START MATERIAL FOR THIS TASK

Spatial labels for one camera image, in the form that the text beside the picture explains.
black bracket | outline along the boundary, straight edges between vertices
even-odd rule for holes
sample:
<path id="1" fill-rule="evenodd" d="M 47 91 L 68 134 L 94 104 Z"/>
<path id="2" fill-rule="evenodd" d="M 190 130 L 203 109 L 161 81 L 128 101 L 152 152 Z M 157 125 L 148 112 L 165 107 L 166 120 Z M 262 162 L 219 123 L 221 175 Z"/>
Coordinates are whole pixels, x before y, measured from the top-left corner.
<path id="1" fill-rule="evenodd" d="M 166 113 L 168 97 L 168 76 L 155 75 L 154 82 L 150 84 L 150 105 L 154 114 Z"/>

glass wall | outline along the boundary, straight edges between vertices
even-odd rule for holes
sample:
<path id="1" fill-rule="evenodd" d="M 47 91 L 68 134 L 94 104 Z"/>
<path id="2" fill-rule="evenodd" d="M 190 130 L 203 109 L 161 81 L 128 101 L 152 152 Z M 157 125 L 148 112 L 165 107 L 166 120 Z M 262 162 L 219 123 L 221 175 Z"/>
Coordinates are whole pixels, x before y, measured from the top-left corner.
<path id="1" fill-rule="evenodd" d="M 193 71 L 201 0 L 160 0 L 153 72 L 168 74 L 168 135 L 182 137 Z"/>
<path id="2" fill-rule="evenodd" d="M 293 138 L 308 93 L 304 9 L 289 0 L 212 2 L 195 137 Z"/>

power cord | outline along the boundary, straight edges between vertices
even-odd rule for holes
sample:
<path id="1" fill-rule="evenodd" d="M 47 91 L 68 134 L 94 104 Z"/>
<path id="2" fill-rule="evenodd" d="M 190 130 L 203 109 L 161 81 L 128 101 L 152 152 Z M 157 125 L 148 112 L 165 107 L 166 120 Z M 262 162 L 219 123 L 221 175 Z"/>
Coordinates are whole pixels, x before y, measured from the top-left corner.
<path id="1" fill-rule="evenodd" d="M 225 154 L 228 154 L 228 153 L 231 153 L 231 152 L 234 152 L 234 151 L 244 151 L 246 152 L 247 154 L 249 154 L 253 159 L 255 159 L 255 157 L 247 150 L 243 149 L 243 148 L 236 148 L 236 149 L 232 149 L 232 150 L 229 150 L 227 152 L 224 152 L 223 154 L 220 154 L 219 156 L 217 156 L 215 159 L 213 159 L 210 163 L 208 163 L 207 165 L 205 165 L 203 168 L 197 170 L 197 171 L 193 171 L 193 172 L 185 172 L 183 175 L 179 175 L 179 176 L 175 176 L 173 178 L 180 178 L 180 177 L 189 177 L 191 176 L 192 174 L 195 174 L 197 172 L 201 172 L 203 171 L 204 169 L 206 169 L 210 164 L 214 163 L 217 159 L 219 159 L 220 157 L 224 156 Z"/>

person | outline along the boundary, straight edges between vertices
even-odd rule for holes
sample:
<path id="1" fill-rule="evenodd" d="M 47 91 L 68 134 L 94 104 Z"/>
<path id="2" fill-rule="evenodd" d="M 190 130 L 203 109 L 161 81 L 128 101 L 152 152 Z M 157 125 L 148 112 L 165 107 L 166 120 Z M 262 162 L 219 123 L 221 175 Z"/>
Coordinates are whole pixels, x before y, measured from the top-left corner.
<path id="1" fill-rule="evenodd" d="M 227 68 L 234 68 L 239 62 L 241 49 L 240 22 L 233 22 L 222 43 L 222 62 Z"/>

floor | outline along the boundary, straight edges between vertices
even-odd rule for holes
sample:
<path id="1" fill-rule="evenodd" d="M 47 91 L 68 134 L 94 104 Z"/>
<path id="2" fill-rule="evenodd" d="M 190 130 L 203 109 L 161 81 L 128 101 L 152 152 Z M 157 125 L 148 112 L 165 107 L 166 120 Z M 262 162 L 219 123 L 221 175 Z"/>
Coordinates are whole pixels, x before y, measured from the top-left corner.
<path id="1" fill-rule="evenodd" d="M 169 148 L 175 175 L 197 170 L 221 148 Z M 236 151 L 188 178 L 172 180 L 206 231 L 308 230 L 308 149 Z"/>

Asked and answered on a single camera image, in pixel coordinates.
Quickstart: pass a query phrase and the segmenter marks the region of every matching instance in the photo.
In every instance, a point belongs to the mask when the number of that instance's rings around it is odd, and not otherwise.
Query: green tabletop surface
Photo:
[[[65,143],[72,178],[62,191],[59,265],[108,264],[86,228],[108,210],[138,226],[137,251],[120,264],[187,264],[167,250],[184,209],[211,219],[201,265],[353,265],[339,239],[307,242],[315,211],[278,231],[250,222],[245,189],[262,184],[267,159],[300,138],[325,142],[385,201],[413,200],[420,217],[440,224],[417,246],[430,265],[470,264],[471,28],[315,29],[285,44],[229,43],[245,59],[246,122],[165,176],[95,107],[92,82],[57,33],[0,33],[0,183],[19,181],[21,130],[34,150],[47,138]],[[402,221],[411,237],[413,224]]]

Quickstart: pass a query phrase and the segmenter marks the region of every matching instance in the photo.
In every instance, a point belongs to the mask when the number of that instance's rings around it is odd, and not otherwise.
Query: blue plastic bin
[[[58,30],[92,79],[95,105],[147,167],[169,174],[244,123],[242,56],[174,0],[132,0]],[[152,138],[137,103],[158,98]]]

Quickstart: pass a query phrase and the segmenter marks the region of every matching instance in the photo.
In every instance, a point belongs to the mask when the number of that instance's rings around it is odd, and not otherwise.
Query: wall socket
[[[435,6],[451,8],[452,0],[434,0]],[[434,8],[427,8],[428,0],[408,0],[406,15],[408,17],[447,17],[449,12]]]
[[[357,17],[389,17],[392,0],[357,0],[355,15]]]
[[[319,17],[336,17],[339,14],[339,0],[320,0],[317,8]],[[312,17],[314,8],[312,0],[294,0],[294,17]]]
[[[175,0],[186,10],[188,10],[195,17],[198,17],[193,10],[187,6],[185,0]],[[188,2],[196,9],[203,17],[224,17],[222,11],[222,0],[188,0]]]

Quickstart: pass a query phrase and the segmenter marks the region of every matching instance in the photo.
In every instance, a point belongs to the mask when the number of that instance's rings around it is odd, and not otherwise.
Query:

END MATERIAL FOR THIS TASK

→ TASK TO CARRY OUT
Every line of the listing above is to be written out again exactly.

→ ANSWER TO THIS EXERCISE
Spatial labels for one camera image, in the form that the text beside the picture explains.
black bracket | outline along the boundary, straight edges between vertices
even-odd rule for holes
sample:
<path id="1" fill-rule="evenodd" d="M 47 91 L 68 134 L 94 104 Z"/>
<path id="2" fill-rule="evenodd" d="M 190 130 L 203 109 L 161 81 L 128 101 L 152 152 Z M 157 125 L 148 112 L 165 107 L 166 120 Z M 262 162 L 219 123 L 221 175 Z"/>
Coordinates are whole pixels, x before y, measured from the top-left corner.
<path id="1" fill-rule="evenodd" d="M 166 113 L 168 97 L 168 76 L 155 75 L 154 82 L 150 84 L 150 105 L 154 114 Z"/>

glass wall | outline along the boundary, straight edges between vertices
even-odd rule for holes
sample:
<path id="1" fill-rule="evenodd" d="M 47 91 L 68 134 L 94 104 Z"/>
<path id="2" fill-rule="evenodd" d="M 190 130 L 203 109 L 161 81 L 128 101 L 152 152 Z M 157 125 L 148 112 L 165 107 L 166 120 Z M 262 162 L 219 123 L 221 175 Z"/>
Coordinates are whole pixels, x before y, measured from the top-left corner.
<path id="1" fill-rule="evenodd" d="M 193 71 L 201 0 L 160 0 L 153 72 L 168 74 L 168 135 L 182 137 Z"/>
<path id="2" fill-rule="evenodd" d="M 293 138 L 308 93 L 304 9 L 289 0 L 212 2 L 195 137 Z"/>

power cord | outline along the boundary, straight edges between vertices
even-odd rule for holes
sample:
<path id="1" fill-rule="evenodd" d="M 47 91 L 68 134 L 94 104 Z"/>
<path id="2" fill-rule="evenodd" d="M 190 130 L 203 109 L 161 81 L 128 101 L 152 152 Z M 157 125 L 148 112 L 165 107 L 166 120 Z M 262 162 L 219 123 L 221 175 Z"/>
Coordinates are whole pixels, x before y, measured from the top-left corner.
<path id="1" fill-rule="evenodd" d="M 225 154 L 228 154 L 228 153 L 231 153 L 231 152 L 234 152 L 234 151 L 244 151 L 246 152 L 247 154 L 249 154 L 253 159 L 255 159 L 255 157 L 247 150 L 243 149 L 243 148 L 236 148 L 236 149 L 232 149 L 232 150 L 229 150 L 227 152 L 224 152 L 223 154 L 220 154 L 219 156 L 217 156 L 215 159 L 213 159 L 210 163 L 208 163 L 207 165 L 205 165 L 203 168 L 197 170 L 197 171 L 193 171 L 193 172 L 185 172 L 183 175 L 179 175 L 179 176 L 175 176 L 173 178 L 180 178 L 180 177 L 189 177 L 191 176 L 192 174 L 195 174 L 197 172 L 201 172 L 203 171 L 204 169 L 206 169 L 210 164 L 214 163 L 217 159 L 219 159 L 220 157 L 224 156 Z"/>

person | outline along the boundary, straight edges between vertices
even-odd rule for holes
sample:
<path id="1" fill-rule="evenodd" d="M 47 91 L 68 134 L 94 104 Z"/>
<path id="2" fill-rule="evenodd" d="M 190 130 L 203 109 L 161 81 L 128 101 L 152 152 Z M 157 125 L 148 112 L 165 107 L 166 120 Z M 262 162 L 219 123 L 221 175 Z"/>
Coordinates are whole pixels, x before y, measured from the top-left corner.
<path id="1" fill-rule="evenodd" d="M 227 68 L 234 68 L 239 62 L 241 49 L 240 22 L 233 22 L 222 43 L 222 62 Z"/>

floor | outline along the boundary, straight edges between vertices
even-odd rule for holes
sample:
<path id="1" fill-rule="evenodd" d="M 47 91 L 68 134 L 94 104 Z"/>
<path id="2" fill-rule="evenodd" d="M 190 130 L 203 109 L 161 81 L 128 101 L 152 152 Z M 157 125 L 148 112 L 165 107 L 166 120 Z M 262 162 L 219 123 L 221 175 Z"/>
Coordinates are whole pixels, x before y, measured from the top-left corner.
<path id="1" fill-rule="evenodd" d="M 169 148 L 175 175 L 197 170 L 221 148 Z M 236 151 L 188 178 L 172 180 L 206 231 L 308 230 L 308 149 Z"/>

Asked and answered on a single camera image, in pixel coordinates.
Quickstart: pass a query phrase and the segmenter marks the region of every matching instance in the photo.
In every instance, a point belongs to the mask when the number of that instance's rings around it is odd, and not otherwise.
Query: green tabletop surface
Photo:
[[[65,143],[72,178],[62,191],[59,265],[108,264],[86,228],[108,210],[138,226],[137,251],[120,264],[187,264],[167,250],[184,209],[211,219],[201,265],[353,265],[339,239],[307,242],[315,211],[278,231],[250,222],[245,189],[262,184],[267,159],[300,138],[325,142],[385,201],[413,200],[420,217],[440,224],[417,246],[430,265],[470,264],[471,28],[315,29],[285,44],[229,43],[245,59],[246,122],[165,176],[95,107],[92,82],[57,33],[0,33],[0,183],[19,181],[21,130],[34,150],[47,138]],[[402,221],[411,237],[413,224]]]

Quickstart: pass a query phrase and the segmenter marks the region of every matching instance in the photo.
In every instance, a point belongs to the mask when the number of that instance's rings around it is odd, and not otherwise.
Query: blue plastic bin
[[[58,30],[92,79],[95,105],[147,167],[169,174],[244,123],[242,56],[174,0],[132,0]],[[152,138],[137,103],[158,98]]]

Quickstart: pass a query phrase and the segmenter marks the region of every matching instance in the photo.
In every instance, a point belongs to the mask when the number of that instance's rings around it is odd, and not otherwise.
Query: wall socket
[[[435,6],[451,8],[452,0],[434,0]],[[434,8],[427,8],[428,0],[408,0],[406,15],[408,17],[447,17],[449,12]]]
[[[357,17],[389,17],[392,0],[357,0],[355,15]]]
[[[319,17],[336,17],[339,14],[339,0],[320,0],[317,8]],[[312,17],[314,8],[312,0],[294,0],[294,17]]]
[[[175,0],[186,10],[188,10],[195,17],[198,17],[193,10],[187,6],[185,0]],[[188,2],[196,9],[203,17],[224,17],[222,11],[222,0],[188,0]]]

Quickstart: pass a query phrase and the segmenter marks the region of every matching instance in the photo.
In every instance, a point belongs to the mask when the number of that instance's rings around it is odd, and not otherwise.
Query:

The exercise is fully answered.